Далее, где-то через версту, из леса вынырнула железнодорожное полотно, и пошло вдоль большака. Меж ними вырос небольшой холмик, над которым валялась раздолбанная трехдюймовка. Тут же валялся один из номеров обслуги: без винтовки, но не погребенный.
— Место плохо выбрали. Ее за версту видно, чем противник и воспользовался. — прокомментировал Рихард. — Я бы вон в той рощице пушку поставил, открыл бы контрбатарейный огонь. Взял бы в вилку…
Клим вздрогнул, ему показалось, что из-за той самой рощи за ними кто-то по-прежнему наблюдает через прицел.
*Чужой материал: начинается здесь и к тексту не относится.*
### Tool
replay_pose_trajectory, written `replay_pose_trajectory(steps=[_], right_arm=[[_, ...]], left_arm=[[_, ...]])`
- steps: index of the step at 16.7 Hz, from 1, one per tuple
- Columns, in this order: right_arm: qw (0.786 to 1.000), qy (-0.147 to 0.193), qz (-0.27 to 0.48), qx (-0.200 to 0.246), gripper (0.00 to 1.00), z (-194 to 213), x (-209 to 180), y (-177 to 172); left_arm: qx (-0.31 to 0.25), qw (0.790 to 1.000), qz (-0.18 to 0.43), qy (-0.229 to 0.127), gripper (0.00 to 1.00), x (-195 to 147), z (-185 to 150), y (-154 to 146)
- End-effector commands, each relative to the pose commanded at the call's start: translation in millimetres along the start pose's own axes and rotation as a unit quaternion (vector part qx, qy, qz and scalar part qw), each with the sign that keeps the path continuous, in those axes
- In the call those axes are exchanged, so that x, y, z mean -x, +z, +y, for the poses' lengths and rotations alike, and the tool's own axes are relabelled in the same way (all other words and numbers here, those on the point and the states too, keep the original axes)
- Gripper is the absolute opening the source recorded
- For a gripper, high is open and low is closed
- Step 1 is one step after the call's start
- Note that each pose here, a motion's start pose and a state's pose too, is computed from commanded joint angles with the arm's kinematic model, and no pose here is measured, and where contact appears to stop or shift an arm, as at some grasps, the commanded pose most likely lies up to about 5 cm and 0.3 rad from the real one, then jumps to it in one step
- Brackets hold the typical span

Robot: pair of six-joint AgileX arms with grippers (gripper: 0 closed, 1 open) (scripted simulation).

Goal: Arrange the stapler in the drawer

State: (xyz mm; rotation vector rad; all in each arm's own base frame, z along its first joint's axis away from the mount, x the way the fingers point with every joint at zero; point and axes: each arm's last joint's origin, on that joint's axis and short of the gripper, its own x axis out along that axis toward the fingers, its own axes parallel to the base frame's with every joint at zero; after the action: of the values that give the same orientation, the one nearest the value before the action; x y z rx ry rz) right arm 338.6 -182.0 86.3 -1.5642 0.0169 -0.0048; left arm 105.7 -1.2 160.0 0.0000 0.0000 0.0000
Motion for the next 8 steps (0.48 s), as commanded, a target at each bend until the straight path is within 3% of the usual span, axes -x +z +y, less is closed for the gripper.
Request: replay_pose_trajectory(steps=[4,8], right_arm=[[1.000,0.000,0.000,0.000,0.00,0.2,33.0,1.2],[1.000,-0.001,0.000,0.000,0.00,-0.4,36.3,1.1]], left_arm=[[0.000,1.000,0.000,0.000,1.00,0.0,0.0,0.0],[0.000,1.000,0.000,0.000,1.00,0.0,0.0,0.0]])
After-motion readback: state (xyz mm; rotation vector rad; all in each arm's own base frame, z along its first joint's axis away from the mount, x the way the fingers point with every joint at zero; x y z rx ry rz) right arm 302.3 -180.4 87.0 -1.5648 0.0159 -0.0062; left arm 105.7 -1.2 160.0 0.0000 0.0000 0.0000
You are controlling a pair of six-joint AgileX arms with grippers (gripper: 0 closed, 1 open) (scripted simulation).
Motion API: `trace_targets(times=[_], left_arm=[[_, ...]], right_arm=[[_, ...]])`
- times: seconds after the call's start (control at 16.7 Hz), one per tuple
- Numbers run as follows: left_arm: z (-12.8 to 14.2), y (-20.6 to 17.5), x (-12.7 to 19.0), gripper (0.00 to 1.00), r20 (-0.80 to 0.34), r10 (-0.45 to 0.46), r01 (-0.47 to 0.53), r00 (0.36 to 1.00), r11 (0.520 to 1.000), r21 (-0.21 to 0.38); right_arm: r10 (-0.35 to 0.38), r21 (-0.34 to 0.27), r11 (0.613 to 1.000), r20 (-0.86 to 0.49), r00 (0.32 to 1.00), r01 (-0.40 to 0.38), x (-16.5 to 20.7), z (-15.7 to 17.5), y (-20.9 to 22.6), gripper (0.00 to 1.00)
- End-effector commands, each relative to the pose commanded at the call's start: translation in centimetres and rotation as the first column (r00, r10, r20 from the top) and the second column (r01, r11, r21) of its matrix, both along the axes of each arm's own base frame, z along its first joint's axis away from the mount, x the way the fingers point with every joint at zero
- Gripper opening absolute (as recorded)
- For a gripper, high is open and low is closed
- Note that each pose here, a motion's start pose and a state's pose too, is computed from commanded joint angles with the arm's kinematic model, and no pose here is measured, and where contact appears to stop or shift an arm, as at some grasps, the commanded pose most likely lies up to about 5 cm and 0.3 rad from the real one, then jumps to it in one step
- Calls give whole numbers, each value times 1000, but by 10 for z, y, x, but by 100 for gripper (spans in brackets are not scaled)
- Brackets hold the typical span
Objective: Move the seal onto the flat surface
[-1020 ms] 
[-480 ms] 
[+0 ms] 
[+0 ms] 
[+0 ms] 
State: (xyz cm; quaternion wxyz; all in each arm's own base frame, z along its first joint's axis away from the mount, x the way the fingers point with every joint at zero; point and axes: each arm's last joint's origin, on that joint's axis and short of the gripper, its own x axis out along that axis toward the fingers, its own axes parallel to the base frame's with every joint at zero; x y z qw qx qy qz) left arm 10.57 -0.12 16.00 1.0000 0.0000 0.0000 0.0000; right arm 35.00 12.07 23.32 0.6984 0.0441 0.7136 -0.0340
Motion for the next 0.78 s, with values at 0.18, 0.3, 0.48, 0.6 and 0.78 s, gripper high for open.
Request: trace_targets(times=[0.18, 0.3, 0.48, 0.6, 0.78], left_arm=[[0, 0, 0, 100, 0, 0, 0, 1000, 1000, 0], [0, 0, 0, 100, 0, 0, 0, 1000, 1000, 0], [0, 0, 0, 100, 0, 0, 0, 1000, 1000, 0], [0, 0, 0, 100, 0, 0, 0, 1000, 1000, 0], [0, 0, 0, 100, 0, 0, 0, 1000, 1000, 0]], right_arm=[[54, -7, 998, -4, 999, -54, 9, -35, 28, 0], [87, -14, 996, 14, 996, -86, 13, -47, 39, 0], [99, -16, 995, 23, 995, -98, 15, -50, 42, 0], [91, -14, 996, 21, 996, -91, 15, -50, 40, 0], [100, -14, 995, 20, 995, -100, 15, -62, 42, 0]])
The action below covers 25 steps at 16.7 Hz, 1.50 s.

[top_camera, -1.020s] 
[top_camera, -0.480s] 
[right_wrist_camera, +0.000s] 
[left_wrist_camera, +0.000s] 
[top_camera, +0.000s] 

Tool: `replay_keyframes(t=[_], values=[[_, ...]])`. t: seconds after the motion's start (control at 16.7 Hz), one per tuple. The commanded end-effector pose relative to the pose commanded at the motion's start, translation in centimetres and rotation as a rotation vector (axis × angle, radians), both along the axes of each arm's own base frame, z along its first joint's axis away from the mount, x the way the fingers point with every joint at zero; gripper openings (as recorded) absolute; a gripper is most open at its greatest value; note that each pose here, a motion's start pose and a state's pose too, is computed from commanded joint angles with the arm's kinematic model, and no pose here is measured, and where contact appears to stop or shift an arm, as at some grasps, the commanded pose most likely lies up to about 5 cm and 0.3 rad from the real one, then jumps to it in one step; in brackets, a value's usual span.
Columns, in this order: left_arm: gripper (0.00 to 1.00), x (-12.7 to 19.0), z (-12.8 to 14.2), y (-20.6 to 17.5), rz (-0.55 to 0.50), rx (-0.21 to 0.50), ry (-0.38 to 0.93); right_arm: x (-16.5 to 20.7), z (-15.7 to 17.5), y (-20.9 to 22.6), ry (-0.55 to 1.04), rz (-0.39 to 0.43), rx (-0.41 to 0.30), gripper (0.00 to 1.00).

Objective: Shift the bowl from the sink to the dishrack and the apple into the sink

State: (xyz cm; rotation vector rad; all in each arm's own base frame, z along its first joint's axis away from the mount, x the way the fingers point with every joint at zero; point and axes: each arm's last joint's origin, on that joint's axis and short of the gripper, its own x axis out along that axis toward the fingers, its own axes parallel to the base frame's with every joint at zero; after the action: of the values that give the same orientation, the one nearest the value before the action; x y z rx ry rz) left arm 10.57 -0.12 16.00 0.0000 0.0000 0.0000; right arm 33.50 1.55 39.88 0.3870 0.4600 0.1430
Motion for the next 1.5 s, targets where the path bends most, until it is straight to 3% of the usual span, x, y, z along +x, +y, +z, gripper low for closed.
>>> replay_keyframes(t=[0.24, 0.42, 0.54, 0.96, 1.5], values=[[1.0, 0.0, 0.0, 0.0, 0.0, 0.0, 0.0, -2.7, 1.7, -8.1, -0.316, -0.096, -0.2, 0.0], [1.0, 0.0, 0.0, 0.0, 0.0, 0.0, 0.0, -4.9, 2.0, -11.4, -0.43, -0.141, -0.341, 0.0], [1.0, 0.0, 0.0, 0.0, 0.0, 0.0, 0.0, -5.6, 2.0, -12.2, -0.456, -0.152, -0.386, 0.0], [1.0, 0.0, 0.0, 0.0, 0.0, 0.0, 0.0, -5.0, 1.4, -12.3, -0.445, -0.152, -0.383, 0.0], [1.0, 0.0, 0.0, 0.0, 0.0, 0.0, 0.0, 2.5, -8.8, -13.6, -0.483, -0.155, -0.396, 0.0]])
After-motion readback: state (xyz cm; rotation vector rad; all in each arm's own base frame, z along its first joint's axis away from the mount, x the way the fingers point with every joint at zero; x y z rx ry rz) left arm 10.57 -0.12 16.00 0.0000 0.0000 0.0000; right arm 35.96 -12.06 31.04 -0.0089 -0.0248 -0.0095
А то и загнал снаряд, сейчас грянет выстрел…
— Место плохое, если у противника пушка есть. А иначе — тут батальон можно угрохать, если шрапнелью стрелять. Говориться же про трехдюймовку: "Коса
— Ну вот и нашла коса на камень…
Далее светло-ржавые рельсы железной дороги текли рядом с большаком. Затем, обе дороги проскользнули меж холмами, за которыми уже было видно маленькую станцию: три пакгауза с одной стороны полотна, и двухэтажное здание вокзальчика с другой.
Меж ними, на путях стоял бронепоезд. Уйти со станции он не мог, по причине взорванной выходной стрелки.
Пока ехали, Климу было как-то не по себе: все мерещились люди у оружия. Вот показалось, что двинулось орудие… Сейчас грянет выстрел…
Но нет, только показалось.
— А вдруг он в нас выстрелит. — кивнул Клим в сторону бронепоезда.
— Ну вот еще. — пожал плечами Рихард. — станут из-за тебя снаряды переводить. Захотят тебя убить — повесят. Дешево и сердито. Одной веревкой можно всех передушить.
— Лучше скажи, что будем делать, когда кого-то встретим? — хмуро спросил Евгений.
— Если большевики — разговариваете вы. Если наоборот — я. Если там части иррегулярные, проще говоря, бандюки — сказываемся бродячими рыцарями. Пока они соображают, кто это такие — пытаемся драпать.
Но говорить не пришлось ни одним ни другим. Станция оказалась пустой.
Бронепоезд стоял мертвый: огни в его топках не горели, люки были призывно открыты. Но даже если в тендере и был уголь, проехать бы получилось саженей сорок: выходная стрелка также была взорванной.
Спешились, прошли по перрону, мимо заколоченного окошка касс, буфета. Скрипнула дверь, впуская их в здание вокзала. Пустые лавки, сквозняк, словно брошенная собачонка скользнул между ногами.
— Тут и заночуем. — постановил Рихард.
— Не нравится мне тут… — Скривил скулу Клим. — Как-то жутко тут.
— Кому не нравится, может ночевать в лесу с волками. Но без меня…
За окном стремительно догорал день, спать в лесу как-то не хотелось.
В сумерках обошли пакгаузы, надеясь найти что-то полезное. Но склады оказались забиты каким-то мусором: пустые деревянные ящики, металлический трос, брошенный по причине неподъемности, обрезки металлических листов. В уголку стоял древний токарный станок с приводом в две-три крепостные человеческие силы.
Уходя, взяли немного ящиков, дабы растопить печь, коя в вокзале непременно должна была иметься.
Когда возвращались, Рихард задержался, чтоб осмотреть бронепоезд.
Евегний с Климом поднялись по лестнице, проверяя комнату одну за другой на наличие печки.
И вдруг, открыв одну дверь, Клим чуть не налетел на двух мужчин.
— Здрасьте… — с удивления поздоровался он.
Те двое отступили вглубь комнаты.
— Вы кто? — спросил Евгений.
— Kes te olete? — ответил один из мужчин.- Mida te tehate siin?